Quick start
Fetch your first record with booking.
Once booking is on your PATH, start on the reliable tier: the destination
estate. These landing pages read from anywhere, so they are the best place to
begin.
booking destination country/us # one node of the geographic tree
By default you get an aligned table. Ask for JSON when you want to pipe it:
$ booking destination country/us -o json
[
{
"id": "country/us",
"name": "United States",
"kind": "country",
"country": "us",
"property_count": 1234567,
"url": "https://www.booking.com/country/us.html"
}
]
Walk the destination estate
A destination links down to its child nodes and across to the properties on its landing page. Each of these is reliable and reads from anywhere:
booking destinations country/us # the country's child regions and cities
booking properties city/us/orlando # the hotels on a city landing page
booking properties city/us/orlando -n 10 # the first ten
Start a crawl from the sitemap
sitemap reads Booking's own published sitemaps and is the crawl root: it lists
every landing page of a kind with no prior id, so you do not need to know a single
country or hotel to begin. Each row is a Seed that points into the rest of the
graph.
booking sitemap country # every country landing page
booking sitemap hotel -n 50 # the first fifty hotel pages
booking sitemap city -o jsonl | jq .destination
A place seed fills destination and a hotel seed fills property, so you can
walk straight from a seed into the full record and then follow its links.
Shape the output
The same flags work on every command:
booking properties city/us/orlando --fields id,name,stars,rating
booking property gb/the-savoy --template '{{.Name}} {{.City}}'
booking destinations country/us -o jsonl | jq .id
-o takes table, markdown, list, json, jsonl, csv, tsv, url, or
raw. Left to auto, it prints a table to a terminal and JSONL into a pipe, so
the same command reads well by hand and parses cleanly downstream. See
output formats for the full contract.
The best-effort tier
property, reviews, search, and suggest read the interactive client, which
sits behind a bot manager. They work from a residential or mobile connection:
booking suggest orlando # autocomplete places and hotels
booking property gb/the-savoy # one property in full
booking reviews gb/the-savoy # that property's reviews
booking search Orlando # search by free-text destination
From a datacenter these can hit a wall that returns exit code 4. When that happens, read the destination estate instead, or retry from a residential or mobile connection. See troubleshooting.
Fill a nightly price
A price is filled only when you pass both --checkin and --checkout:
booking search Orlando --checkin 2026-07-01 --checkout 2026-07-04
booking property gb/the-savoy --checkin 2026-07-01 --checkout 2026-07-04 \
--currency GBP --adults 2 --rooms 1
Refer to anything
ref classifies and builds Booking.com references offline, with no network:
booking ref id https://www.booking.com/hotel/gb/the-savoy.html # to (kind, id)
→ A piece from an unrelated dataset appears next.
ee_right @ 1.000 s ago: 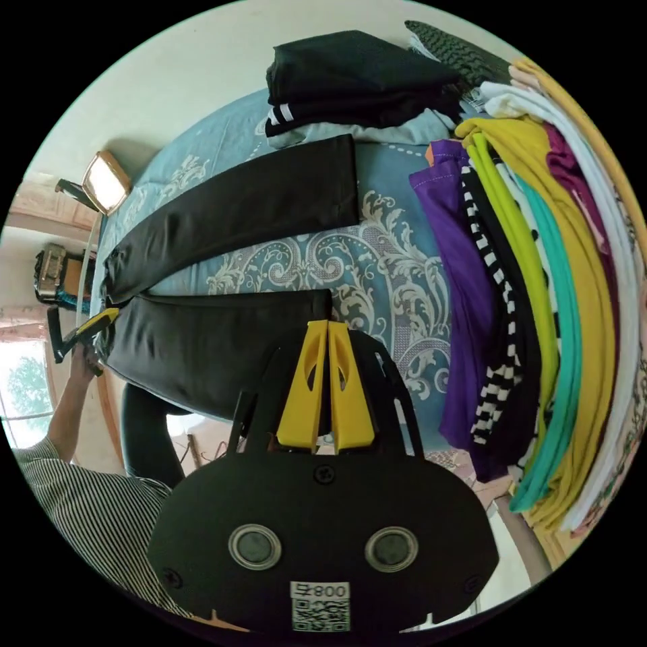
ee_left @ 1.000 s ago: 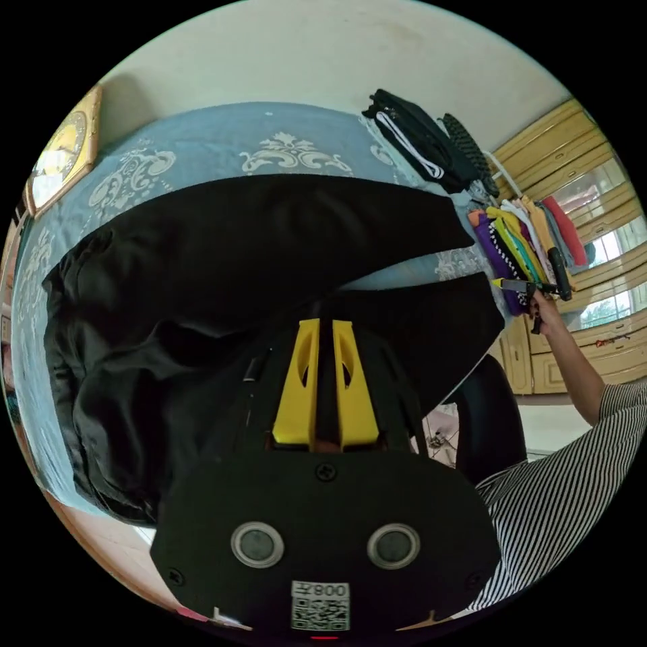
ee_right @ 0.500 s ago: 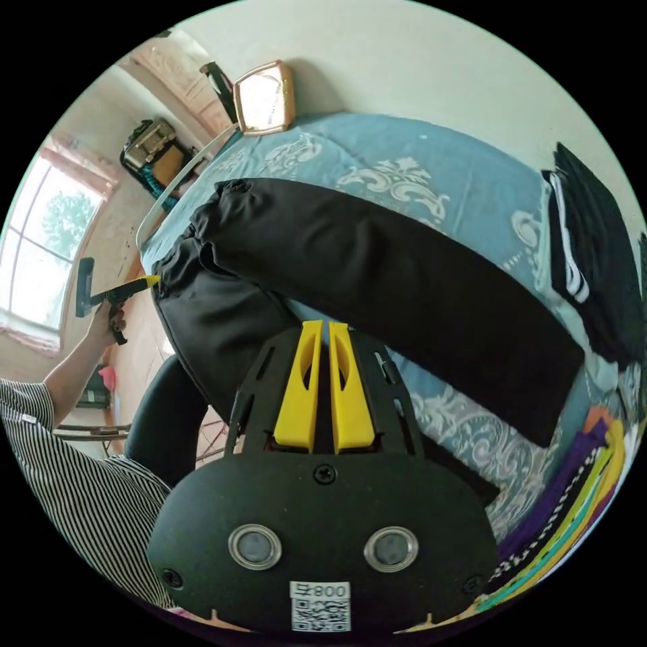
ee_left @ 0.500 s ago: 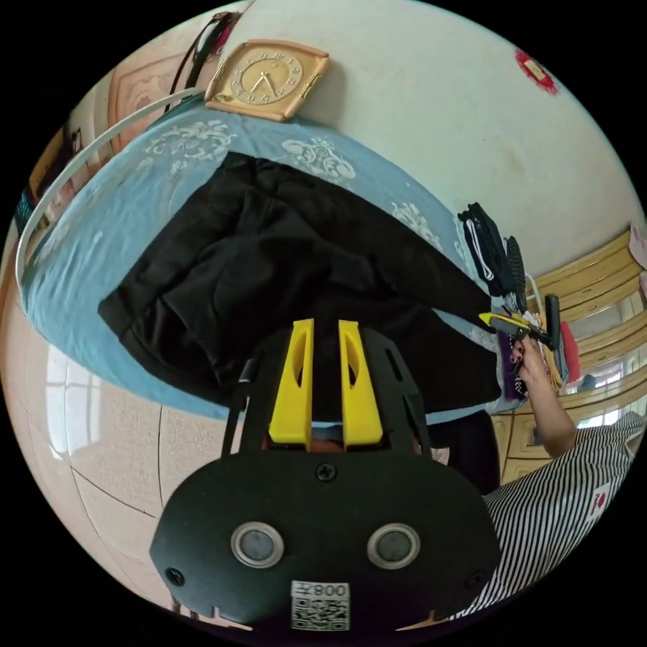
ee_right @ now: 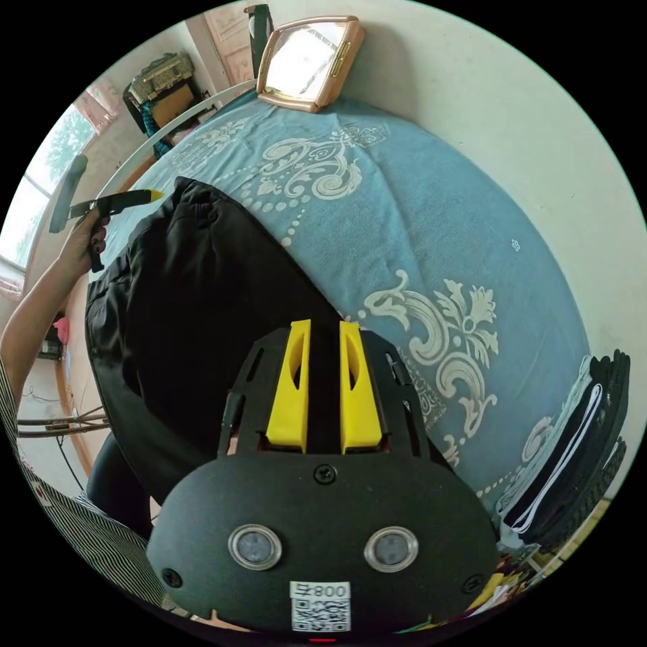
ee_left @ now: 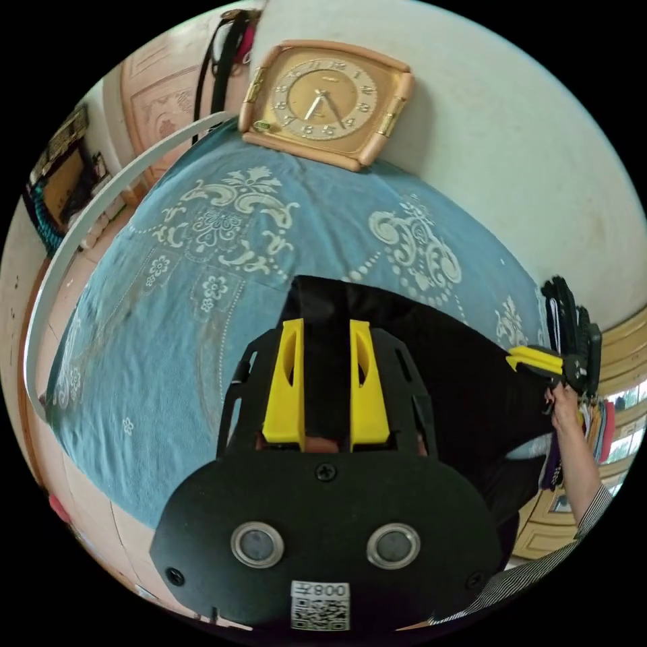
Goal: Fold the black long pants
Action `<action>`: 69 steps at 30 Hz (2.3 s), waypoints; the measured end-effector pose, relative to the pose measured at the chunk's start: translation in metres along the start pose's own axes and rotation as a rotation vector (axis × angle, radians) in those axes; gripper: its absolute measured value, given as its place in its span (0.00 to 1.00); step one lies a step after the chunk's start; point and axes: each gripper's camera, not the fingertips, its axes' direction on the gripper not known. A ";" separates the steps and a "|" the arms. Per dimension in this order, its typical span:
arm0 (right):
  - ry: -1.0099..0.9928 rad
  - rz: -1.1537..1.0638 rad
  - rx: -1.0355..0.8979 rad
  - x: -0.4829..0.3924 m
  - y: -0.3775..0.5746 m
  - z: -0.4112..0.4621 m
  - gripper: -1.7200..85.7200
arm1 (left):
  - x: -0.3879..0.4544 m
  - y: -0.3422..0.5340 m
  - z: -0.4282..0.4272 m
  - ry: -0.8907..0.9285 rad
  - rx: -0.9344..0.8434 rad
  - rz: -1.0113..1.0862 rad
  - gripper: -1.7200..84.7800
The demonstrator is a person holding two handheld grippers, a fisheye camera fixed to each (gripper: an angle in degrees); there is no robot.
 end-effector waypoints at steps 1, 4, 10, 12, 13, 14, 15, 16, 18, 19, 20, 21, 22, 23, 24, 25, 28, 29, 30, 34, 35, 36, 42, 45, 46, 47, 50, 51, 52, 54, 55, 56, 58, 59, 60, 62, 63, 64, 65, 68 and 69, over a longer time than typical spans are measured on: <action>0.001 -0.007 -0.010 -0.007 -0.009 -0.002 0.11 | -0.009 0.000 0.010 0.030 -0.026 0.006 0.13; 0.054 -0.027 -0.024 -0.029 -0.025 -0.010 0.10 | -0.020 0.006 0.029 0.002 -0.082 0.047 0.11; 0.118 -0.101 -0.059 -0.064 -0.044 -0.045 0.04 | -0.041 0.023 0.016 0.032 0.008 0.075 0.04; 0.118 -0.100 -0.045 -0.070 -0.050 -0.061 0.03 | -0.049 0.025 0.007 0.046 0.043 0.082 0.03; 0.120 -0.097 -0.031 -0.074 -0.053 -0.072 0.03 | -0.052 0.027 0.002 0.050 0.067 0.091 0.03; 0.125 -0.092 -0.008 -0.076 -0.056 -0.084 0.03 | -0.053 0.028 0.000 0.055 0.079 0.098 0.03; 0.128 -0.089 0.002 -0.078 -0.058 -0.089 0.02 | -0.055 0.029 -0.003 0.048 0.097 0.106 0.03; 0.133 -0.084 0.025 -0.080 -0.061 -0.100 0.02 | -0.057 0.029 -0.004 0.036 0.117 0.113 0.03; 0.125 -0.073 0.033 -0.082 -0.068 -0.110 0.02 | -0.062 0.030 0.000 0.028 0.118 0.112 0.03; 0.125 -0.066 0.015 -0.084 -0.073 -0.110 0.02 | -0.067 0.032 0.009 0.020 0.097 0.093 0.03; 0.141 -0.064 -0.005 -0.087 -0.077 -0.105 0.02 | -0.070 0.033 0.015 0.017 0.082 0.085 0.03; 0.148 -0.065 -0.023 -0.088 -0.078 -0.100 0.02 | -0.075 0.037 0.027 -0.007 0.037 0.075 0.04; 0.146 -0.056 -0.067 -0.091 -0.081 -0.090 0.02 | -0.080 0.044 0.036 -0.042 0.017 0.057 0.04; 0.143 -0.038 -0.096 -0.094 -0.081 -0.082 0.02 | -0.083 0.048 0.038 -0.044 0.017 0.048 0.04; 0.144 -0.029 -0.096 -0.095 -0.081 -0.082 0.02 | -0.088 0.056 0.038 -0.026 0.034 0.032 0.05; 0.140 -0.011 -0.074 -0.098 -0.078 -0.084 0.02 | -0.094 0.066 0.034 0.001 0.068 0.036 0.05; 0.145 0.044 0.014 -0.098 -0.064 -0.100 0.02 | -0.104 0.101 0.018 0.070 0.128 0.096 0.06; 0.139 0.077 0.039 -0.096 -0.056 -0.106 0.02 | -0.106 0.109 0.016 0.084 0.128 0.109 0.07; 0.118 0.088 0.055 -0.096 -0.051 -0.110 0.03 | -0.109 0.128 0.011 0.101 0.122 0.131 0.07; -0.168 -0.011 0.171 -0.136 0.005 -0.133 0.04 | -0.134 0.211 -0.005 0.076 0.099 0.113 0.10; -0.226 -0.066 0.163 -0.160 0.025 -0.133 0.05 | -0.140 0.224 -0.008 0.067 0.095 0.099 0.10; -0.250 -0.098 0.152 -0.174 0.035 -0.133 0.06 | -0.153 0.249 -0.014 0.052 0.091 0.048 0.11; -0.286 -0.292 -0.037 -0.309 0.125 -0.106 0.10 | -0.223 0.350 -0.012 0.210 0.042 -0.261 0.16; -0.229 -0.320 -0.127 -0.345 0.152 -0.086 0.11 | -0.235 0.372 0.008 0.342 0.014 -0.329 0.16; -0.179 -0.322 -0.150 -0.352 0.160 -0.079 0.11 | -0.238 0.375 0.018 0.377 -0.006 -0.357 0.15; -0.126 -0.325 -0.154 -0.358 0.169 -0.072 0.11 | -0.239 0.377 0.022 0.402 -0.010 -0.362 0.15; -0.106 -0.320 -0.156 -0.368 0.183 -0.063 0.11 | -0.244 0.381 0.035 0.401 -0.047 -0.386 0.11; -0.096 -0.319 -0.158 -0.371 0.186 -0.061 0.11 | -0.244 0.382 0.037 0.395 -0.071 -0.368 0.09; -0.074 -0.333 -0.164 -0.376 0.190 -0.058 0.10 | -0.244 0.384 0.035 0.403 -0.071 -0.370 0.08; -0.048 -0.354 -0.170 -0.384 0.198 -0.055 0.10 | -0.242 0.388 0.027 0.414 -0.043 -0.348 0.07; -0.052 -0.358 -0.166 -0.387 0.203 -0.056 0.09 | -0.240 0.390 0.020 0.418 -0.022 -0.329 0.06; -0.067 -0.356 -0.148 -0.389 0.210 -0.057 0.10 | -0.239 0.392 0.017 0.420 -0.014 -0.322 0.06; -0.060 -0.359 -0.145 -0.392 0.221 -0.051 0.10 | -0.235 0.397 0.010 0.419 0.003 -0.302 0.06; -0.041 -0.366 -0.171 -0.393 0.229 -0.041 0.10 | -0.235 0.399 0.010 0.413 0.000 -0.302 0.06; -0.033 -0.370 -0.187 -0.394 0.233 -0.035 0.10 | -0.233 0.401 0.013 0.402 -0.018 -0.310 0.06; 0.017 -0.403 -0.139 -0.393 0.250 -0.023 0.06 | -0.232 0.403 0.017 0.391 -0.036 -0.326 0.06; 0.024 -0.406 -0.145 -0.392 0.253 -0.021 0.06 | -0.232 0.404 0.017 0.381 -0.036 -0.331 0.06; 0.012 -0.402 -0.163 -0.391 0.257 -0.018 0.05 | -0.230 0.405 0.014 0.386 -0.031 -0.328 0.06; -0.002 -0.397 -0.185 -0.389 0.261 -0.016 0.04 | -0.229 0.406 0.012 0.389 -0.026 -0.326 0.06; -0.022 -0.381 -0.140 -0.382 0.279 -0.020 0.04 | -0.224 0.410 0.002 0.392 0.015 -0.312 0.06; -0.026 -0.387 -0.143 -0.381 0.283 -0.017 0.04 | -0.223 0.411 0.003 0.374 0.005 -0.316 0.06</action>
booking ref url property gb/the-savoy # to a URL
Serve it instead
The same operations are available over HTTP and to agents over MCP:
booking serve --addr :7777 &
curl -s 'localhost:7777/v1/property/gb/the-savoy' # NDJSON, one record per line
booking mcp # MCP over stdio
What to do next
Follow the record graph: a sitemap seed fans into a destination or a property; a
suggestion fans into a search, a place, or a hotel; a search card walks through to
the full property; a property reaches its reviews and the city it sits in; a
destination climbs to its parent, descends to its children, and lists its
properties. Starting from sitemap and following these links reaches the whole
public estate. The guides cover the common jobs.